Dog days of summer
Since it is the dog days of summer it seems appropriate to celebrate this week’s National Dog Day with some canine-oriented marketing. Pet-product DTC subscription service BarkBox enlisted the New York City Gay Men’s Chorus to create custom "praise songs" for dogs, timing its #PraiseDog campaign for Monday‘s National Dog Day. Dog owners could get the chorus to sing a song about their pet by replying to @barkbox on Twitter with their dog’s name, a photo and description of why they deserve praise. Hallelujah to that. Check out more on BarkBox and the communications strategies of other DTC brands in our recent in-depth feature, which you can find here.
PR legend in the house
PRWeek was delighted to host former Burson-Marsteller CEO Chris Komisarjevski in the office this week. As a father to nine children and former Vietnam War helicopter pilot Chris K is a legend in more contexts than just the PR industry, and news of his visit shared on LinkedIn was greeted warmly by Burson persons and other former colleagues. "One of the PR world’s great pragmatists. Always clear. Always on point," said comms veteran Steve Hoechster. "PR legend indeed and most importantly a wonderful, classy individual," said BCW Global EVP and MD Steve Naru. "First class. Mentor and coach to many," said former Burson, now Edelman executive Jorge Ortega. And Burson alum Erin Rice-Mills summed up: "Your genuine caring of people, down-to-earth leadership, vision and values are what made you our great CEO."
Giving love to ignored Instagram posts
Our featured campaign this week profiled an on and offline art exhibit curated by Pernod Ricard’s Mexican coffee liqueur brand Kahlúa highlighting Instagram posts that received zero likes on the social platform. Droga 5 and Ketchum teamed up on the Zero Likes Given exhibition to noodle around the serious side of Instagram that prioritizes likes over everything else and add playfulness into the scenario. Kahlúa became the most-talked-about alcohol brand on social media following the launch and the activation earned 70 pieces of media coverage.
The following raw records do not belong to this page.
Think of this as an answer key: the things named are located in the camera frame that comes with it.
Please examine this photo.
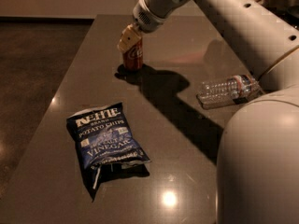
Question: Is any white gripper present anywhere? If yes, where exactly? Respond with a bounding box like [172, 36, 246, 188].
[118, 0, 167, 53]

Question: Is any red coke can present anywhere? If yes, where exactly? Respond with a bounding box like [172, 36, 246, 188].
[122, 40, 143, 71]

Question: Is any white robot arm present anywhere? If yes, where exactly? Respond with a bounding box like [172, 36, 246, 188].
[119, 0, 299, 224]

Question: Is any blue potato chips bag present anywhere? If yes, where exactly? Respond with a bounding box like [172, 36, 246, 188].
[66, 103, 150, 189]

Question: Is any clear plastic water bottle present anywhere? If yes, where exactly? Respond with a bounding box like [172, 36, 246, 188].
[196, 75, 260, 109]
Popeyes offered free chicken sandwiches as a perk for the person who comes in as its new global CMO, flagged up on LinkedIn by parent company Restaurant Brands International’s CMO Fernando Machada. Twitter was the forum earlier this month for chicken sandwich wars between Popeyes, Wendy’s and Chick-fil-A, which led to Popeyes selling out. Machada has already worked some social media magic for RBI’s Burger King brand that saw it do well at Cannes for things like its Whopper Detour campaign.
Marketers rise up to the C-suite
There has been much talk about the role of CMOs recently as companies including Johnson & Johnson, McDonald’s, Uber and Lyft all scrapped the role. There was an interesting sidebar this week when Arby’s promoted its CMO Jim Taylor to president, reporting to Paul Brown, CEO of Arby’s parent Inspire Brands. An Arby’s rep told PRWeek Taylor will tentatively continue with his CMO responsibilities, so it’s still unclear whether that role will be formally replaced. Taylor replaces another former Arby’s CMO Rob Lynch, who joined Papa John’s as CEO after a tumultuous year for the pizza chain in which founder John Schnatter was embroiled in controversy around the use of racial slurs. So, CMOs are moving up the executive food chain, but not necessarily being replaced, which likely means bigger roles for the companies’ respective communications leads.
MSL expands P&G brief
Procter & Gamble has selected MSL to work on its surface care business, which includes the products Swiffer and Mr. Clean. The Publicis firm already works on P&G's feminine, baby, personal health, family care and oral care portfolios. MSL hired Marina Maher executive Diana Littman as its new U.S. CEO in January this year. MMC responded by poaching away MSL’s P&G account lead Rema Vasan in June. Nicole Scull took over Vasan’s duties and it will no doubt have been reassuring for the Publicis firm’s execs that they have absorbed the loss of Vasan and still managed to win further P&G business.
The larger-than-life and eccentric doyen of U.K. PR and advertising clearly divided opinion, but his influence was undoubted. One of the best and most nuanced appreciations of his career I read was penned by PRWeek U.K. editor Danny Rogers – you can read it here.
Enjoy the last official long weekend of summer and let’s reconvene full of energy and raring to go in September!